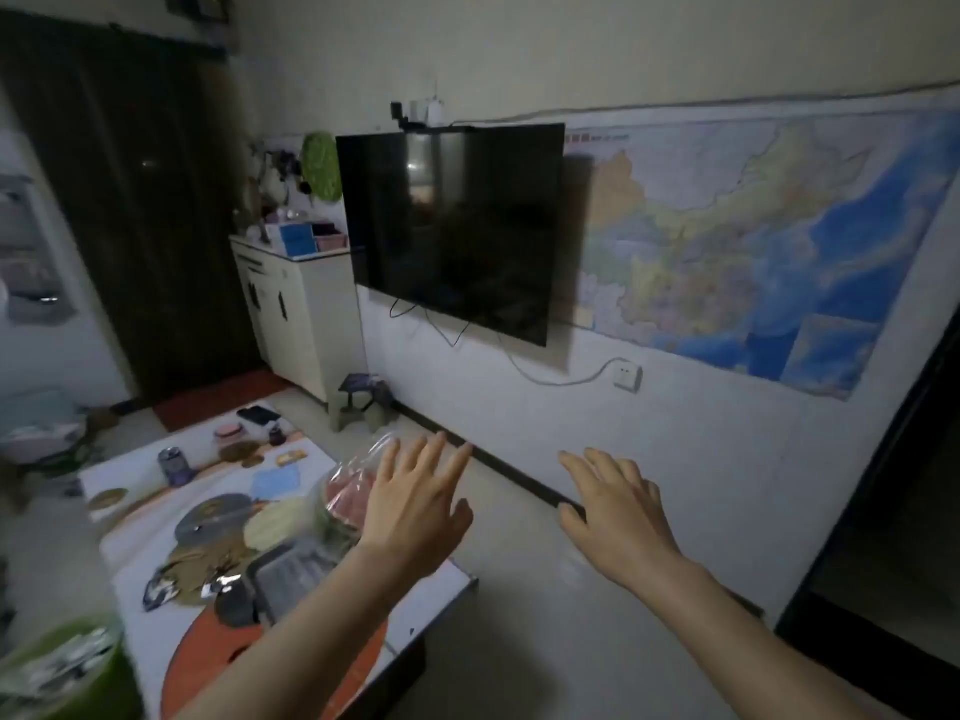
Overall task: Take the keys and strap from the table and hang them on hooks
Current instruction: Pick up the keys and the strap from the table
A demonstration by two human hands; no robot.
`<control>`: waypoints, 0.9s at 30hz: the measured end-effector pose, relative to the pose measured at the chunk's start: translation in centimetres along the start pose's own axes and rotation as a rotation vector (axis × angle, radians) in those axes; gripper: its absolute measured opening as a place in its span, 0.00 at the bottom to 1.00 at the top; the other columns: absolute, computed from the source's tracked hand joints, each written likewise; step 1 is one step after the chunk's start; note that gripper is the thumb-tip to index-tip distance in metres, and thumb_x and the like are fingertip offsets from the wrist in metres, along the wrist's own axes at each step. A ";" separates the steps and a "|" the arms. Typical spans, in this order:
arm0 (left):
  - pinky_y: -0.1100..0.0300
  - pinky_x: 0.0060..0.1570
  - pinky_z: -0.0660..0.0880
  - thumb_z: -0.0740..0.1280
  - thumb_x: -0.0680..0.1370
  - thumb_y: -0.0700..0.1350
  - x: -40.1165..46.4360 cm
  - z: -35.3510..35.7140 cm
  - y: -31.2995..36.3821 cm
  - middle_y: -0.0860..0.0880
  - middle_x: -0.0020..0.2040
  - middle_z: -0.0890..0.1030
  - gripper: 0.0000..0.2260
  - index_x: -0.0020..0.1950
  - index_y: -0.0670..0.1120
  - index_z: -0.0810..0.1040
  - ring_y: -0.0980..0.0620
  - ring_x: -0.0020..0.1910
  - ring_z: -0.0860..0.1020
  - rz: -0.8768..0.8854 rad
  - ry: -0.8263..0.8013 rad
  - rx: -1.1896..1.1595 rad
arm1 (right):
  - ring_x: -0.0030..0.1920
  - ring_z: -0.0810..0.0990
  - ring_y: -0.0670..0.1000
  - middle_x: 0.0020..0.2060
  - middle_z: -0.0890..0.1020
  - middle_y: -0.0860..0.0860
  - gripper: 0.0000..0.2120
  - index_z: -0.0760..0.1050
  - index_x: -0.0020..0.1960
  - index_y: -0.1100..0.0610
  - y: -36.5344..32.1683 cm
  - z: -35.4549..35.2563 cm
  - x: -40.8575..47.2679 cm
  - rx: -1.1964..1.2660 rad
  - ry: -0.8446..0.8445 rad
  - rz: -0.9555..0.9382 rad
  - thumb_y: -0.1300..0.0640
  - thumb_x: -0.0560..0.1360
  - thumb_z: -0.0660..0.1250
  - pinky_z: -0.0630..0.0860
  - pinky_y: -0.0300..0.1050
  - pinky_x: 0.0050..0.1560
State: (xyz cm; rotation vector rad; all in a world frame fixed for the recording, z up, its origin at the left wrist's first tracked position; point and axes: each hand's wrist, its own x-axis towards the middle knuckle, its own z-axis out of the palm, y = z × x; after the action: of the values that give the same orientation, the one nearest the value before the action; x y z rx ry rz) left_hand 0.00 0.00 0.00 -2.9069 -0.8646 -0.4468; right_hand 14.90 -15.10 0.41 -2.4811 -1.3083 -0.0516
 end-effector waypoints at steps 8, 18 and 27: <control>0.43 0.74 0.47 0.57 0.77 0.57 -4.1 2.5 -9.6 0.43 0.77 0.58 0.29 0.75 0.52 0.53 0.43 0.75 0.56 -0.204 -0.034 0.047 | 0.69 0.61 0.60 0.72 0.63 0.55 0.29 0.56 0.73 0.50 -8.8 7.6 2.7 0.033 -0.110 -0.098 0.48 0.74 0.58 0.61 0.59 0.67; 0.45 0.72 0.53 0.58 0.75 0.58 -10.8 7.9 -29.1 0.44 0.75 0.62 0.29 0.74 0.52 0.57 0.42 0.73 0.60 -0.443 -0.242 0.115 | 0.69 0.62 0.59 0.71 0.64 0.55 0.27 0.57 0.72 0.50 -24.4 19.7 7.8 0.081 -0.338 -0.217 0.49 0.74 0.59 0.62 0.60 0.67; 0.44 0.71 0.56 0.56 0.76 0.58 -9.2 14.5 -41.3 0.43 0.76 0.60 0.29 0.75 0.53 0.54 0.39 0.71 0.63 -0.521 -0.401 0.133 | 0.72 0.58 0.60 0.75 0.59 0.56 0.30 0.54 0.74 0.51 -31.7 30.0 14.7 0.099 -0.482 -0.164 0.50 0.75 0.59 0.60 0.61 0.69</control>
State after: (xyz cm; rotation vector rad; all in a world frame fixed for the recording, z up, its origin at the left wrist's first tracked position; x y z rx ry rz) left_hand -26.14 32.03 -17.01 -2.6581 -1.6459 0.1801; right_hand -5.90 22.40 -16.39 -2.3785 -1.6501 0.5906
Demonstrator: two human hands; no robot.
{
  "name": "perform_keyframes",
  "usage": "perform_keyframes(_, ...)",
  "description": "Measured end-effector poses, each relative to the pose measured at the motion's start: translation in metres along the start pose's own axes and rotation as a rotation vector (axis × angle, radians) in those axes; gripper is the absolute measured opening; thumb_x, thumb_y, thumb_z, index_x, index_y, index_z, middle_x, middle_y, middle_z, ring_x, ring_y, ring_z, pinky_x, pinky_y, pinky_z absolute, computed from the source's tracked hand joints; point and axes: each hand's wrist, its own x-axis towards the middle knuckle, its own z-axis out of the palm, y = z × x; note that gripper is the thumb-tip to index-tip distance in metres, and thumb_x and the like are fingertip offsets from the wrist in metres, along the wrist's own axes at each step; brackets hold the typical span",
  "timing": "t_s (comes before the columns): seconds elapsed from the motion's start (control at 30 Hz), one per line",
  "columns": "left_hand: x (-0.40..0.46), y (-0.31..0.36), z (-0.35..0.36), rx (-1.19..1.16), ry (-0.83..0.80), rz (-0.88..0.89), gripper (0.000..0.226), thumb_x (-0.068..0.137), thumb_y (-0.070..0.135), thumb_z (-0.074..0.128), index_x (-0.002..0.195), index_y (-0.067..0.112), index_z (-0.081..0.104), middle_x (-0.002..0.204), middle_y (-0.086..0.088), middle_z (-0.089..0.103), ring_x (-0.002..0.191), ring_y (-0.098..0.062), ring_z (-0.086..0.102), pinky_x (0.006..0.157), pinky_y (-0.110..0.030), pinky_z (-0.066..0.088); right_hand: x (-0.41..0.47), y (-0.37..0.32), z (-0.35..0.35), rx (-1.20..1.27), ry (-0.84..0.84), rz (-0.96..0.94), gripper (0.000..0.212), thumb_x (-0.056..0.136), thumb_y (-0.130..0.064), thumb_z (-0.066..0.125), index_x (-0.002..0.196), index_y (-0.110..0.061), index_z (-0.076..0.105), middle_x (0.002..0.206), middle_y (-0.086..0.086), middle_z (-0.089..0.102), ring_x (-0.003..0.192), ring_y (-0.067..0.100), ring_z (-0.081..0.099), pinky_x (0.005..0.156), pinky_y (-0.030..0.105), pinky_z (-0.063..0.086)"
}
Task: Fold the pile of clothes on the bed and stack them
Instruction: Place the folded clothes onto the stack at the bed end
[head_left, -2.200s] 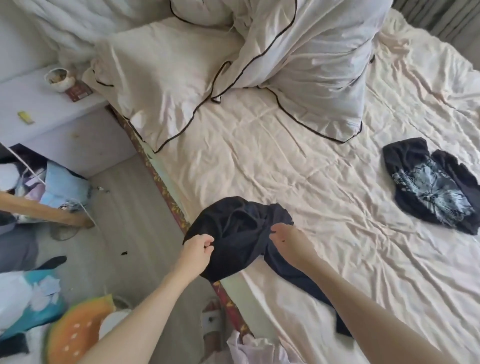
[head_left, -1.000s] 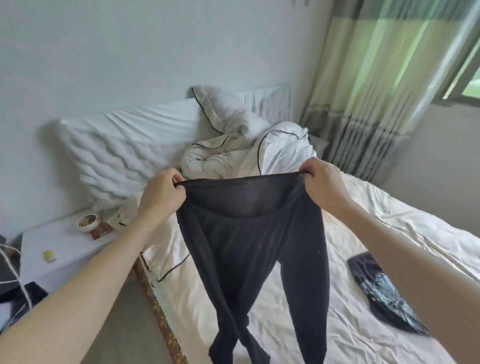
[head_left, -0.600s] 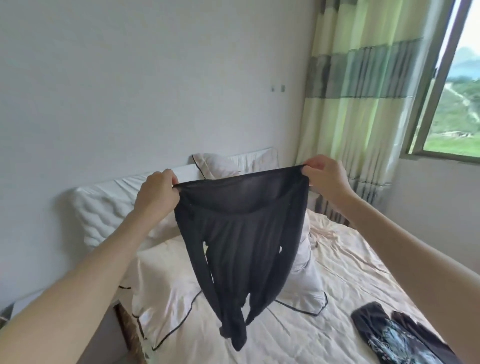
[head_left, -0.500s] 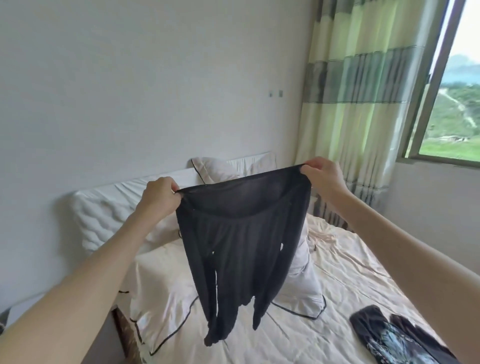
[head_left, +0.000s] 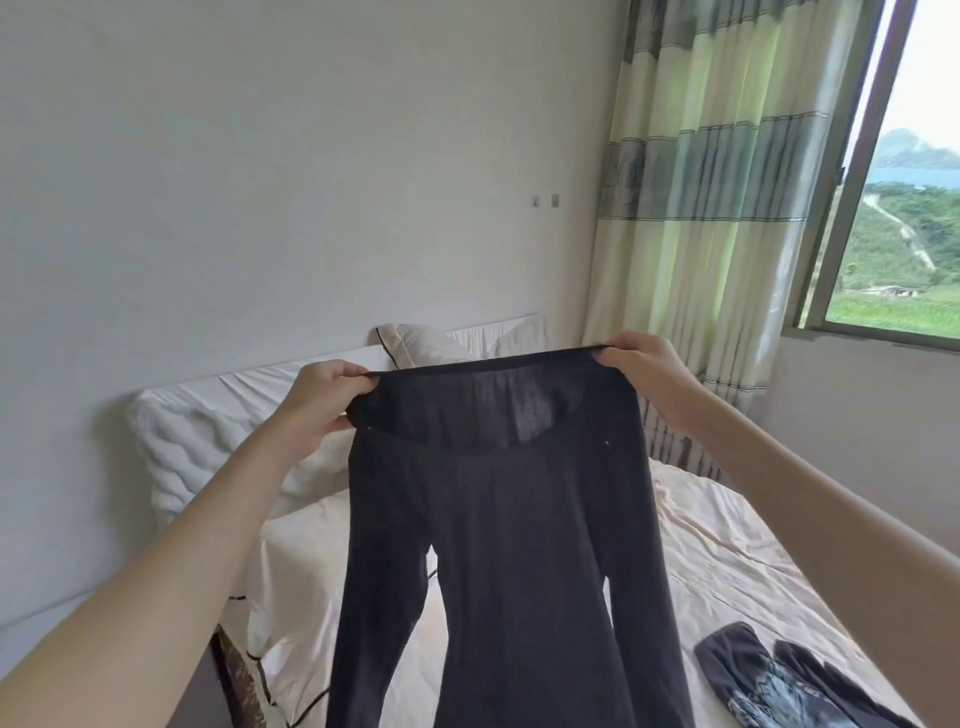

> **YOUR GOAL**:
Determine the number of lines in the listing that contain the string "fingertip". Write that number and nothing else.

> **WORKED SOLUTION**:
2